• _Work required_
Each entry should be set down exactly as written, except for any picture it holds.
***
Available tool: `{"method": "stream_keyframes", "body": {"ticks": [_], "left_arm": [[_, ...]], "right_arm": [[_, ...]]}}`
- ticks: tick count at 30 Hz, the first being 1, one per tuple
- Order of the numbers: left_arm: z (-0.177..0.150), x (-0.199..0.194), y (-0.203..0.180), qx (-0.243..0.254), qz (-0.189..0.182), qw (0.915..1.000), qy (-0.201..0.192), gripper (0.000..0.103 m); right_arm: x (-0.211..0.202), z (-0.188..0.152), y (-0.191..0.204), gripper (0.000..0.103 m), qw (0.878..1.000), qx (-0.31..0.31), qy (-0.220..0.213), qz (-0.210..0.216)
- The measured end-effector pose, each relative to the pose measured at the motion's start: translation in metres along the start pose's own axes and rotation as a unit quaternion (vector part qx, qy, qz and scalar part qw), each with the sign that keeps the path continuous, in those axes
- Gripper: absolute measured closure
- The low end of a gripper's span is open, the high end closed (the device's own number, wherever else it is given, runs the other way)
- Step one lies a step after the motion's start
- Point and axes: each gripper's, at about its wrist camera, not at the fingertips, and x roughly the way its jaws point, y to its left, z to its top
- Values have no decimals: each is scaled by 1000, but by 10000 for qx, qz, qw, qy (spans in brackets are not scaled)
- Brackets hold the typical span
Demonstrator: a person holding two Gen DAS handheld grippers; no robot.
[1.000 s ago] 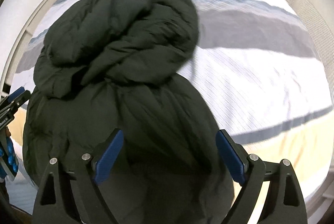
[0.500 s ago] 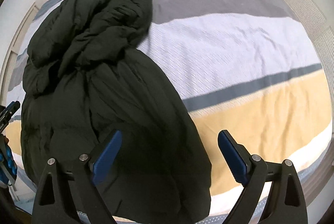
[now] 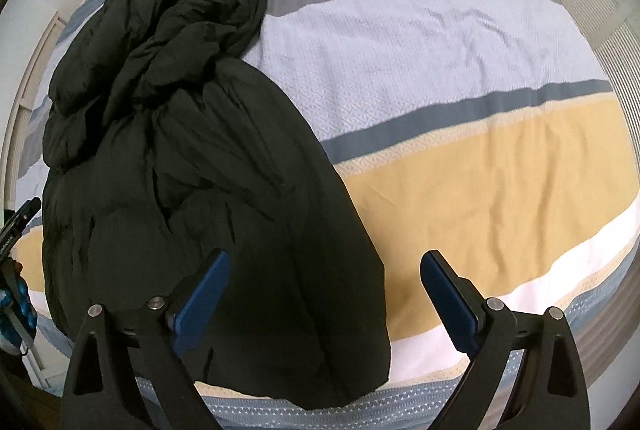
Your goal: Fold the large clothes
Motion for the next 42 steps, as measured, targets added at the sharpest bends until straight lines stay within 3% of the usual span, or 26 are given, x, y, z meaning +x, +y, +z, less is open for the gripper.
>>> {"method": "stream_keyframes", "body": {"ticks": [10,16,20,26,29,35,39,42], "left_arm": [[-39,-7,74,-790,-38,9963,336,22],[-75,-7,135,-1507,-117,9864,646,21],[-102,-4,168,-1956,-241,9769,831,21],[-132,15,196,-2411,-793,9589,1269,21],[-145,28,203,-2706,-1202,9445,1419,20],[-167,47,199,-2965,-1711,9254,1623,4],[-178,50,188,-3074,-2096,9107,1796,3],[-180,48,175,-3055,-2236,9064,1874,3]], "right_arm": [[8,-14,-21,4,9991,223,252,240],[23,-28,-33,3,9948,498,550,702],[38,-37,-35,3,9916,562,785,861],[59,-44,-39,3,9863,782,971,1077],[68,-49,-35,2,9858,765,1039,1078],[86,-52,-32,2,9835,698,1163,1195],[99,-54,-34,1,9810,721,1202,1340],[113,-51,-40,1,9783,806,1211,1475]]}}
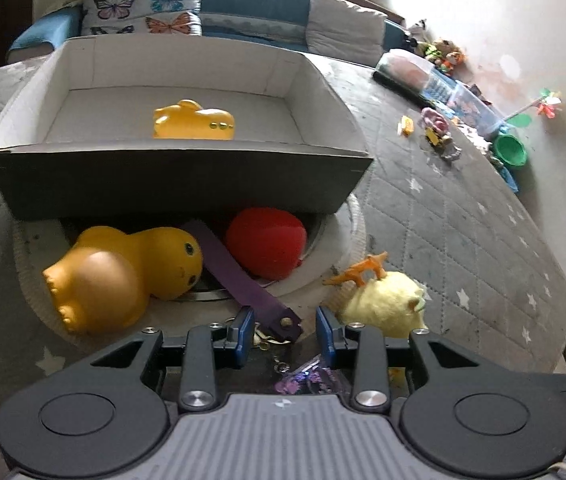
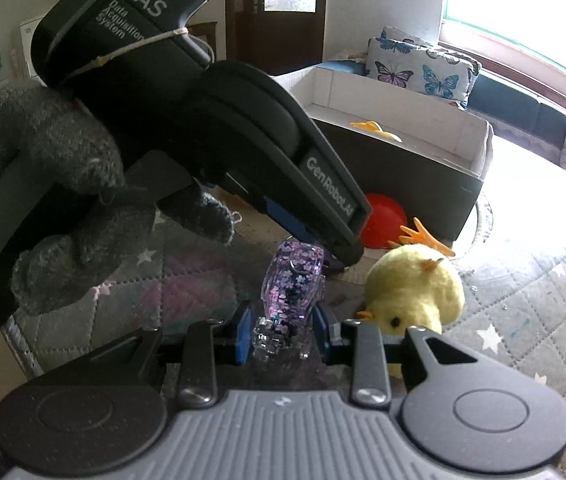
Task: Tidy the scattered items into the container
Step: 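Close the left tool on the purple keychain strap, then lift the purple keychain with the left tool toward the box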
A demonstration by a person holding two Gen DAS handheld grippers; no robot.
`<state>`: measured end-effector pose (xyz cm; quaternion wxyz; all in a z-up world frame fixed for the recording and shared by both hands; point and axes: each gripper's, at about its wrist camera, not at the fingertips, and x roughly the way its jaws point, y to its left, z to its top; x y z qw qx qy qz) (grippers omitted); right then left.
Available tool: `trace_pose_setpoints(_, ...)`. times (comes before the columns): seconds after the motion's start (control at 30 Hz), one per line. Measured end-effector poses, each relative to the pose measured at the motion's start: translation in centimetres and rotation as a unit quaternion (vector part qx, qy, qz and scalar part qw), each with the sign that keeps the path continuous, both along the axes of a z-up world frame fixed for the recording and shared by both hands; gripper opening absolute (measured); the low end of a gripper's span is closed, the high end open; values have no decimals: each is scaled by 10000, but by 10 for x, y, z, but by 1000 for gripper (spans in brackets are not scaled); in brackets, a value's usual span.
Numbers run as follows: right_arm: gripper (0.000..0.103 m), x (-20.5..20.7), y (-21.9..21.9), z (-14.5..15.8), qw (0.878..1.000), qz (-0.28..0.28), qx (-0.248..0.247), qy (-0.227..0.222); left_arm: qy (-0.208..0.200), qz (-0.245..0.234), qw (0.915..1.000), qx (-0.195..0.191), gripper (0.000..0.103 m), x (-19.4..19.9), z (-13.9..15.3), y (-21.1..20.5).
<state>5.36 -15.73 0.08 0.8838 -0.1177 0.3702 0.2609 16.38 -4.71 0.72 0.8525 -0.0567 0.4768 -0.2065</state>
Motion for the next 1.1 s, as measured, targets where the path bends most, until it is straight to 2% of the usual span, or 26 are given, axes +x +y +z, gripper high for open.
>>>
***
• _Exercise output_
Available tool: `{"method": "stream_keyframes", "body": {"ticks": [_], "left_arm": [[_, ...]], "right_arm": [[_, ...]]}}`
- ticks: tick count at 30 Hz, the first being 1, one per tuple
- Order of the numbers: left_arm: z (-0.177..0.150), x (-0.199..0.194), y (-0.203..0.180), qx (-0.243..0.254), qz (-0.189..0.182), qw (0.915..1.000), qy (-0.201..0.192), gripper (0.000..0.103 m); right_arm: x (-0.211..0.202), z (-0.188..0.152), y (-0.191..0.204), gripper (0.000..0.103 m), qw (0.878..1.000), qx (-0.31..0.31), qy (-0.220..0.213), qz (-0.210..0.216)
- The measured end-effector pose, each relative to the pose measured at the motion's start: translation in metres along the start pose's own axes and rotation as a unit quaternion (vector part qx, qy, qz and scalar part qw), each with the sign that keeps the path continuous, in those axes
- Gripper: absolute measured closure
- The low end of a gripper's span is open, the high end closed (the device's own number, wherever else it is given, runs the other way)
- Step one lies a step after the motion's start
- Point and axes: each gripper's, at about its wrist camera, not at the fingertips, and x roughly the way its jaws point, y to its left, z to its top
- Values have no decimals: each is scaled by 1000, but by 10000 for qx, qz, qw, qy (spans in brackets are not scaled)
- Brackets hold the typical span
Demonstrator: a person holding two Gen DAS handheld grippers; no robot.
[1.000 s ago] 
[0.500 s ago] 
[now] 
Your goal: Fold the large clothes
Motion for the next 42 steps, as measured, targets added at the sharpest bends until straight lines stay within 3% of the usual span, or 26 are given, x, y, z meaning +x, +y, +z, less is open for the gripper.
>>> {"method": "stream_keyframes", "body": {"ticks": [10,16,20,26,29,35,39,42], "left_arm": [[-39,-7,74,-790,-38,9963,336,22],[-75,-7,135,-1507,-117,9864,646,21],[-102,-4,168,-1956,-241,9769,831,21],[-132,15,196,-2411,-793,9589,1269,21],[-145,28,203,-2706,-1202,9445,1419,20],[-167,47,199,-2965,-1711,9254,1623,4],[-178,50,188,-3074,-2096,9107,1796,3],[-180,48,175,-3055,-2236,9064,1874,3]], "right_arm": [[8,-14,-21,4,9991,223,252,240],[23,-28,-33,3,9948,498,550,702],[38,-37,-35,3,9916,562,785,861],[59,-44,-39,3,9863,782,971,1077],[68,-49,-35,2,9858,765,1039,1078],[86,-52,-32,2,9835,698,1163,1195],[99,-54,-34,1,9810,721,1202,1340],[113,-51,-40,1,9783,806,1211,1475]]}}
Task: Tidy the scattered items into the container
Step: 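Close the left tool on the purple keychain strap, then lift the purple keychain with the left tool toward the box
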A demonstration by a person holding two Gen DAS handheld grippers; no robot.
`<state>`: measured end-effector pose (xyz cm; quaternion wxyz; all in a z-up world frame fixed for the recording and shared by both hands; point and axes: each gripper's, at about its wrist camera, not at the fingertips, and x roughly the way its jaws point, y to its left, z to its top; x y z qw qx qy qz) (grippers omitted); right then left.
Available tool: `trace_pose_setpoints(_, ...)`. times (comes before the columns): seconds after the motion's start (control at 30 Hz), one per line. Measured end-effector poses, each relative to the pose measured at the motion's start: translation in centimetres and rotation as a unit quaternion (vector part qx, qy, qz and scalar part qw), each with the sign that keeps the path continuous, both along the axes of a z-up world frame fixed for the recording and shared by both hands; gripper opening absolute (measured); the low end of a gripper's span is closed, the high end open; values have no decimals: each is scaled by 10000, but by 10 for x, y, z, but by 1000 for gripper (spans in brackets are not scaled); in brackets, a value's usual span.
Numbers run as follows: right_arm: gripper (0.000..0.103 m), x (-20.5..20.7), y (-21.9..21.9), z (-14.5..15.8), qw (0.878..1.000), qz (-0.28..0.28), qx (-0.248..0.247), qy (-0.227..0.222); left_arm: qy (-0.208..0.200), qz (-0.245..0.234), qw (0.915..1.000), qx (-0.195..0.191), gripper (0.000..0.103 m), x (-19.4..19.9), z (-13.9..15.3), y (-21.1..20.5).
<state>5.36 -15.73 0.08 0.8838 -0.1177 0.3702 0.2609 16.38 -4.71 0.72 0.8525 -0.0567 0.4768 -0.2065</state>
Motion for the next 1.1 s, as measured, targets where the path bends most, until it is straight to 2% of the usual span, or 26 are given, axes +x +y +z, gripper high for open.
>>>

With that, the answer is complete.